What’s not so funny, however, is how often we as women resist the urge to speak up about the things we need and desire when we should. Many of us have been raised in homes where we were trained to “keep the peace,” where expressing your desires or displeasure for something was frowned upon or considered disrespectful. Instead we have been conditioned to take whatever is given to us with a grateful smile. [Does this sound like us when we get donations but it’s not really what we want- or need for that matter??!]

As we grew older we may have carried this docile, compliant attitude into the workplace and gotten bullied or looked over for raises and promotions by people who have no issues with expressing what they want. [And you wonder why that non profit is thriving but yours is barely surviving!] More close to home, we often carry this same attitude into relationships with men. Many times when we don’t speak up, we end up feeling unfulfilled and sometimes resentful of our partner because we expect them to either magically know what we need or because we are simply reluctant to speak up because we fear rejection or abandonment. We suffer in silence when we could simply say “I don’t like that” or “I’d prefer this over that.” [Translation, we become wary in the mission of our work because we things aren’t getting the funding or in-kind donations we need.]

Holding your tongue when you really need to be heard is not the same as being agreeable or submissive as a wife [sub: non-profit] , and by that same standard, speaking up doesn’t mean you are contentious or difficult.
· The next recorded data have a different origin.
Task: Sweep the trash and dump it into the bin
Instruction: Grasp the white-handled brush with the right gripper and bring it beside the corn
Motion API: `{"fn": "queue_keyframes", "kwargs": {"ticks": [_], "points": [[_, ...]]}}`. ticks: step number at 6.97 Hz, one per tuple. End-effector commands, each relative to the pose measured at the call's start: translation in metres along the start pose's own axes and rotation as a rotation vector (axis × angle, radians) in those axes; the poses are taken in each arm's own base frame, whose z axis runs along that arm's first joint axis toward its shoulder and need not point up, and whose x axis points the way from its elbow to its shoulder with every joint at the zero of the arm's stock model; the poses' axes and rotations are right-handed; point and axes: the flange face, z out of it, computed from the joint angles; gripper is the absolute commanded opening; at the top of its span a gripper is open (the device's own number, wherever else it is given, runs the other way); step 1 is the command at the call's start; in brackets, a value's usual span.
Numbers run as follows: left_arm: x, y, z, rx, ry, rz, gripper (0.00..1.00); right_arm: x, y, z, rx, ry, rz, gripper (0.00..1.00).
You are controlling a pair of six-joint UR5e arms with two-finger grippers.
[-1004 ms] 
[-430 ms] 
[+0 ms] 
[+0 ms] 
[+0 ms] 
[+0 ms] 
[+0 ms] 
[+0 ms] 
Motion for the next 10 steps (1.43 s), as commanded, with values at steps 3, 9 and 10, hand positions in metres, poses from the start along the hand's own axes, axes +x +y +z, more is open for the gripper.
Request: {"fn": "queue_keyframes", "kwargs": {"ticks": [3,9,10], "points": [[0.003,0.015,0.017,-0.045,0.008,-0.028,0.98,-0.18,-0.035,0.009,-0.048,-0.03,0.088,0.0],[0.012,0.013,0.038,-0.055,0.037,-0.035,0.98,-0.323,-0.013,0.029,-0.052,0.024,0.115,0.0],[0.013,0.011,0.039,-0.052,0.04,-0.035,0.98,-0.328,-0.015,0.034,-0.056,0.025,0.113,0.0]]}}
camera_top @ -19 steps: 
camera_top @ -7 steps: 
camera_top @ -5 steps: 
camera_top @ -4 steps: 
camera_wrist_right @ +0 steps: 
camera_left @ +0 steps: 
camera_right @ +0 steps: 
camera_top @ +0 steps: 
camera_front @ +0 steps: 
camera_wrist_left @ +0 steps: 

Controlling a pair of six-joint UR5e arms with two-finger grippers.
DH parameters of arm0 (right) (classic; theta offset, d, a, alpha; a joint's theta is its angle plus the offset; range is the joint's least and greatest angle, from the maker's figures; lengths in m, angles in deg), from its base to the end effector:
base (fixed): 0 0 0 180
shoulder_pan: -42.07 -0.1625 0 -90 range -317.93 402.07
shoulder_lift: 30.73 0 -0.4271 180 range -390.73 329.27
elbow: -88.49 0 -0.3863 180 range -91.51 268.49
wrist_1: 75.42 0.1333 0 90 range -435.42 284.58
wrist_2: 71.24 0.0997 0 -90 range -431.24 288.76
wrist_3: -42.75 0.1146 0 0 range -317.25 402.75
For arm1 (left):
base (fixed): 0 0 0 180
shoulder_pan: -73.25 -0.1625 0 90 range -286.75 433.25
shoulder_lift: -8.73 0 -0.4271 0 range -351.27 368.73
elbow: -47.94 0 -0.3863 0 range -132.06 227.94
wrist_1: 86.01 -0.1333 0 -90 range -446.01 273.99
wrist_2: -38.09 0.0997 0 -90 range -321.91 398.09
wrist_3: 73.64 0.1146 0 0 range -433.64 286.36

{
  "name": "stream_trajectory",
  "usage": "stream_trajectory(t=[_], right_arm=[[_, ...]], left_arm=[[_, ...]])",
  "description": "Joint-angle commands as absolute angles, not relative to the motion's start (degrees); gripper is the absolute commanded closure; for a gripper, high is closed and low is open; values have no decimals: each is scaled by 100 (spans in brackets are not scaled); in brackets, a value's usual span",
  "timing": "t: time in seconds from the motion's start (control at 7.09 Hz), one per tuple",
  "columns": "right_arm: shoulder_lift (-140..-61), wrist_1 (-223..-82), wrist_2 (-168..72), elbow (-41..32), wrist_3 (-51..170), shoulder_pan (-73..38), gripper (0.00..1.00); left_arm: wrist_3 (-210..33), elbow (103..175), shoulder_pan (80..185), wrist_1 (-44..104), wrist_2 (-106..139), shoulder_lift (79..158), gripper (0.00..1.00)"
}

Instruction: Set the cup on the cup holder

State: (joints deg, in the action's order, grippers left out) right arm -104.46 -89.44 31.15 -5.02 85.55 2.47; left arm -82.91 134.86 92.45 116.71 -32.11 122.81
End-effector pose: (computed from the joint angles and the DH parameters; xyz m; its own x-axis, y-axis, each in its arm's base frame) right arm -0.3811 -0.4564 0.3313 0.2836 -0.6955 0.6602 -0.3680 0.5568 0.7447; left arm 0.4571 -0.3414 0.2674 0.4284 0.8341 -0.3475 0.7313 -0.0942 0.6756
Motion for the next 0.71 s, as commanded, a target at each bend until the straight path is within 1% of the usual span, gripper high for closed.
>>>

Deuteronomy 28:13 declares that the Lord intends to make us the head and not the tail! God feels that we are important and so do many of the people we work with and love. However, it is the person in the mirror who frequently lowers your value and worth to appease others. We spend so much time trying to understand and meet the needs of others that we do not asses our own, and even when we do, we frequently deny them so as to not “rock the boat.” [Read that entire paragraph again. Then paste it to the wall of your office.]

If the people around you are seriously interested in knowing the things that make you happy, and unhappy, don’t be like ‘ol girl in Coming to America, instead, speak up and be heard. Remember the bible says in James 4:2 that “You do not have, because you do not ask.”

This week, consider ways in which you may be sabotaging your own happiness simply because you are afraid to open your mouth and be heard. Know that God did not give us the spirit of fear and He did not make you be invisible and unimportant. The next time someone you have the opportunity to express yourself, open your mouth!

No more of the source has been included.